Tout cela signifie que les relations entre le Maroc et l'Espagne sont dominées par des interprétations conflictuelles et contradictoires. Chacun a sa propre version et son propre récit, qui sont controversés, car les préjugés et les idées fixes sur l'autre sont ancrés dans les deux camps depuis le Moyen Âge. Le paradoxe est que les relations commerciales et économiques se sont beaucoup développées, tout comme les relations sociales et culturelles entre les deux peuples, qui sont très profondes.  Cependant, le dialogue politique reste stérile et dominé par une vision étroite des intérêts et des calculs tactiques, qu'ils soient internes ou externes.

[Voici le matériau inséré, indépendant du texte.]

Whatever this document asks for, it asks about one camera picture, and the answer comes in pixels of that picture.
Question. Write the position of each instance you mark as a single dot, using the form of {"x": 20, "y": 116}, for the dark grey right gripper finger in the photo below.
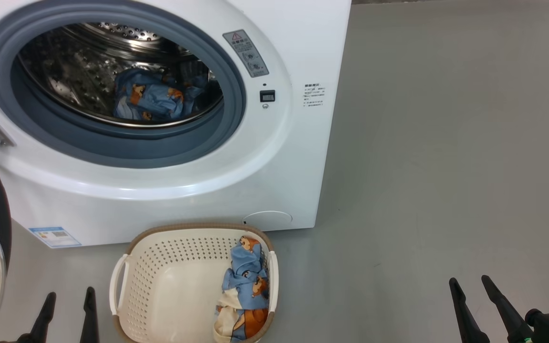
{"x": 465, "y": 319}
{"x": 508, "y": 317}

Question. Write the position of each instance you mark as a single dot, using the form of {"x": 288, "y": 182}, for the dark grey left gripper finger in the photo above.
{"x": 41, "y": 319}
{"x": 90, "y": 319}

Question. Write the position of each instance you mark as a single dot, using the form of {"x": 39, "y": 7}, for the blue and cream bear garment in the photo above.
{"x": 248, "y": 286}

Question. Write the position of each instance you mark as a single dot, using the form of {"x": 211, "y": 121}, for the blue bear-print garment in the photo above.
{"x": 155, "y": 95}

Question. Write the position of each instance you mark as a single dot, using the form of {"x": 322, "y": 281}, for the cream perforated laundry basket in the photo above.
{"x": 179, "y": 295}

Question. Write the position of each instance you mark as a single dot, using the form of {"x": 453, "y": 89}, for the white front-load washing machine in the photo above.
{"x": 279, "y": 157}

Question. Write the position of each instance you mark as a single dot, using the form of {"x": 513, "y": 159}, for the black door latch socket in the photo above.
{"x": 267, "y": 95}

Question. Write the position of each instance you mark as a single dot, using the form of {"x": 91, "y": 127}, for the blue energy label sticker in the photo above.
{"x": 55, "y": 237}

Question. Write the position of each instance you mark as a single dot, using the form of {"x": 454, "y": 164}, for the round white filter cover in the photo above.
{"x": 267, "y": 220}

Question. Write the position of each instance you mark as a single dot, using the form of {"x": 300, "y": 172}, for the perforated steel washer drum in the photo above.
{"x": 74, "y": 71}

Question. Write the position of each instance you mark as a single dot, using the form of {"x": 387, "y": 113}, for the printed text instruction sticker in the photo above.
{"x": 314, "y": 95}

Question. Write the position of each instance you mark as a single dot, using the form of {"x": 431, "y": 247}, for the grey warning sticker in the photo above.
{"x": 246, "y": 53}

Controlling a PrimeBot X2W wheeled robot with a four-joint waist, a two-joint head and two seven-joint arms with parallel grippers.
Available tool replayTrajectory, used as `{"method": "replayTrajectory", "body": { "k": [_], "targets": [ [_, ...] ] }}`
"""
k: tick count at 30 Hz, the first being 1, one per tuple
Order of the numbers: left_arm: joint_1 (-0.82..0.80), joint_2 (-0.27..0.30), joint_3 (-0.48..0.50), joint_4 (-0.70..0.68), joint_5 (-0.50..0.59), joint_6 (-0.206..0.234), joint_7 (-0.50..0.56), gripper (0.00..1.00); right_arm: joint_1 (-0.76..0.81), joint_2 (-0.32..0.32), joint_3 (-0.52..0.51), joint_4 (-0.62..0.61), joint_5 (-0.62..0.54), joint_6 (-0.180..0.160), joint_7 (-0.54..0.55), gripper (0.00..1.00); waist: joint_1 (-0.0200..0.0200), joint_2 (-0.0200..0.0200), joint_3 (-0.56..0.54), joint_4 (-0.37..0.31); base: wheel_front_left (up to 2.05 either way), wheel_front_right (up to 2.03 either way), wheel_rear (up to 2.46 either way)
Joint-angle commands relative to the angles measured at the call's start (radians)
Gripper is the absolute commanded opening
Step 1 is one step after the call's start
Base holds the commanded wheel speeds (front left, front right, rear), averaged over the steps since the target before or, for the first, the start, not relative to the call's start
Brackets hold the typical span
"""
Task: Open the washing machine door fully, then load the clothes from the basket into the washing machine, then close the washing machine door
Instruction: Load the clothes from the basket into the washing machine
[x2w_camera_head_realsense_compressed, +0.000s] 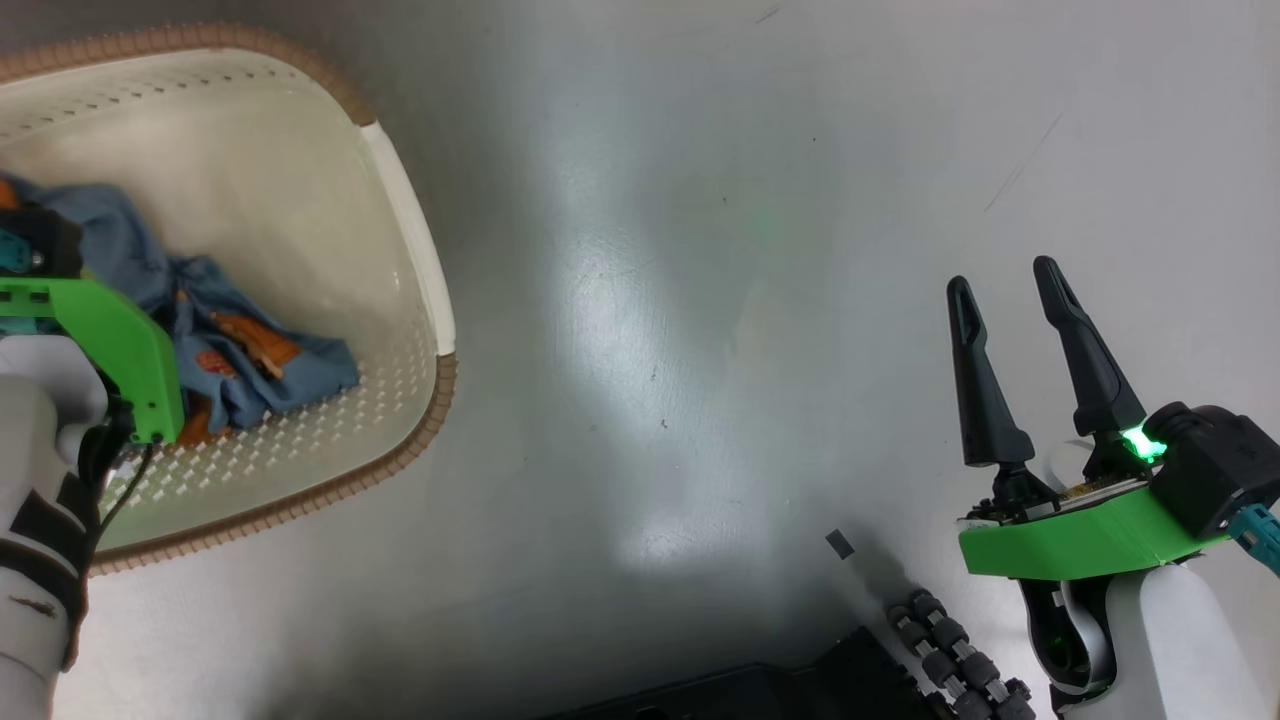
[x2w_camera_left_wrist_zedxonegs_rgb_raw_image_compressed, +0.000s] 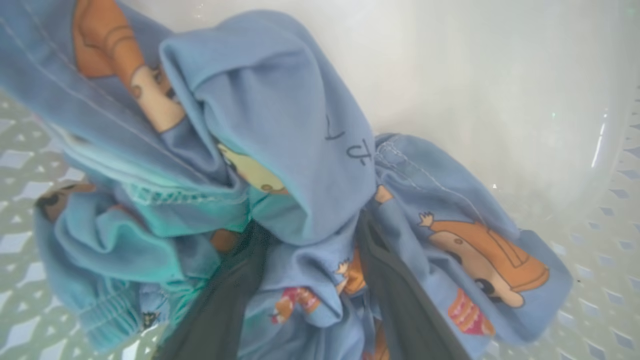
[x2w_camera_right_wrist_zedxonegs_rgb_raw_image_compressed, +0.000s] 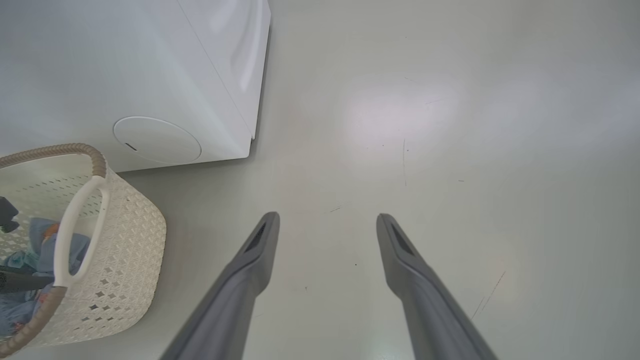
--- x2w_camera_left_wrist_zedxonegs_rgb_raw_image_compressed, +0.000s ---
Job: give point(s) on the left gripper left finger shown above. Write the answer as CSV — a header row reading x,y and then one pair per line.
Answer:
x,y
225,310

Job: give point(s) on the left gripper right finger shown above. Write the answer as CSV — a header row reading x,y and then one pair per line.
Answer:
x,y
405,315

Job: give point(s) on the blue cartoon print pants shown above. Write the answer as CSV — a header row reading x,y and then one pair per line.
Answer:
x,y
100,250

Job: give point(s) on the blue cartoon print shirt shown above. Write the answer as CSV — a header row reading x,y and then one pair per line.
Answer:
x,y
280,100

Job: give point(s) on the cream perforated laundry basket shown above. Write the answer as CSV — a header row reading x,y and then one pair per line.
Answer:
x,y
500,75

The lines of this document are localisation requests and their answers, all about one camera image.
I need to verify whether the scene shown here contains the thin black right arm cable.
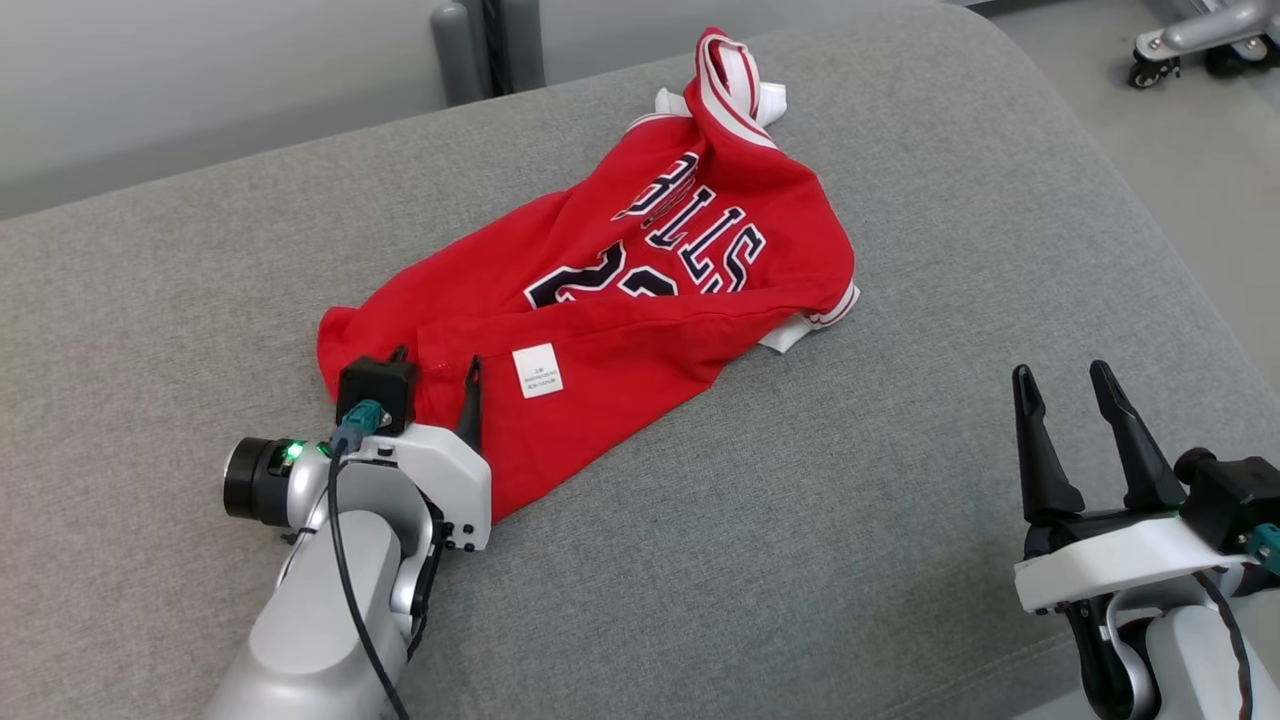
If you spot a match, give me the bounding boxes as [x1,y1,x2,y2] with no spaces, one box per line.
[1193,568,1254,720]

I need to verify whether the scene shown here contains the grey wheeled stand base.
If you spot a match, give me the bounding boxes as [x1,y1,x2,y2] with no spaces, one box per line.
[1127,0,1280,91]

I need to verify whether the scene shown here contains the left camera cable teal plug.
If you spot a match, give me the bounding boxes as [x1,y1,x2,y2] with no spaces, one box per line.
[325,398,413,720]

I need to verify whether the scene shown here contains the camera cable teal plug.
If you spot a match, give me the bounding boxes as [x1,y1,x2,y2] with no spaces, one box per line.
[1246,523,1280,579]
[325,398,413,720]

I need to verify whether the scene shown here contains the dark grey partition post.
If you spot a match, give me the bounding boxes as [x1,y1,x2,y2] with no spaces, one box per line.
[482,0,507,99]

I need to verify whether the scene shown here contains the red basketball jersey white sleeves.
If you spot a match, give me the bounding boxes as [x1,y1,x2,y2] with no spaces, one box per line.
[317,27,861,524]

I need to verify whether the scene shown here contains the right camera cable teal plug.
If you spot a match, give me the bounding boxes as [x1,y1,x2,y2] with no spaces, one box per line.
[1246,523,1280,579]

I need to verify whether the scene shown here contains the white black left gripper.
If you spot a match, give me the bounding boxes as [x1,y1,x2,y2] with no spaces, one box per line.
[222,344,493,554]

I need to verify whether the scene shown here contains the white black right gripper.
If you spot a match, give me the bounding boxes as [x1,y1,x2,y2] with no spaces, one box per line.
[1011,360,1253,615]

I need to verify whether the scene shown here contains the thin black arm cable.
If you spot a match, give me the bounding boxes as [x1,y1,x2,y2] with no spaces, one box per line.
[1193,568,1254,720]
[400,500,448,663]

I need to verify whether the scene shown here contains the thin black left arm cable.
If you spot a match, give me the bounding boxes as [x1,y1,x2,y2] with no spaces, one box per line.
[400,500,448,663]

Nous devons donc travailler à une relecture de l'histoire commune, une lecture objective et érudite, loin des préjugés et des jugements d'intentions. Cela nécessite l'intervention d'historiens experts et objectifs pour fixer les mécanismes de compréhension de la signification de la reconquête chrétienne de l'Espagne, du processus d'expulsion, du rôle de l'Inquisition, et une compréhension critique du passé colonisateur espagnol et de sa relation avec la guerre du Rif et ses tragédies, la question du Sahara, Ceuta et Melilla, ainsi qu'un éclairage sur le rôle du Maroc et des Marocains dans la guerre civile espagnole, et une relecture critique de la période de sortie de l'Espagne du nord du Maroc, de Tarfaya, de Sidi Ifni, puis du Sahara et de sa relation avec la fin du régime franquiste afin de savoir dans quelle mesure la prétendue exploitation marocaine de la maladie de Franco pour imposer un fait accompli à l'Espagne est vraie. 

Relire l'histoire ne signifie pas déterminer qui avait tort et qui avait raison, mais sert à établir des mécanismes pour une compréhension commune d'événements réels dont l'occurrence est documentée par une écriture historique soigneuse et abstraite. La lecture proposée ne vise pas à passer sous silence les tragédies du passé, ni à leur trouver des excuses ou des justifications. Ce qui importe, c'est d'explorer les profondeurs de l'histoire afin de la réconcilier avec ses drames, ses douleurs et ses événements tragiques, et de jeter les bases d'un rapport complexe et critique (au sens philosophique d'Edgar Morin et de Daniel Innerarity) avec ses vestiges et ses effets.

 Les deux parties doivent s'engager dans un démantèlement philosophique, historique et conceptuel des préjugés, des visions persistantes, des modèles linguistiques et des protocoles rhétoriques de chaque partie sur l'autre afin de créer un espace pour un débat critique sur les points communs, sur le passé avec ses tragédies, le présent avec ses défis et l'avenir avec ses espoirs et ses promesses.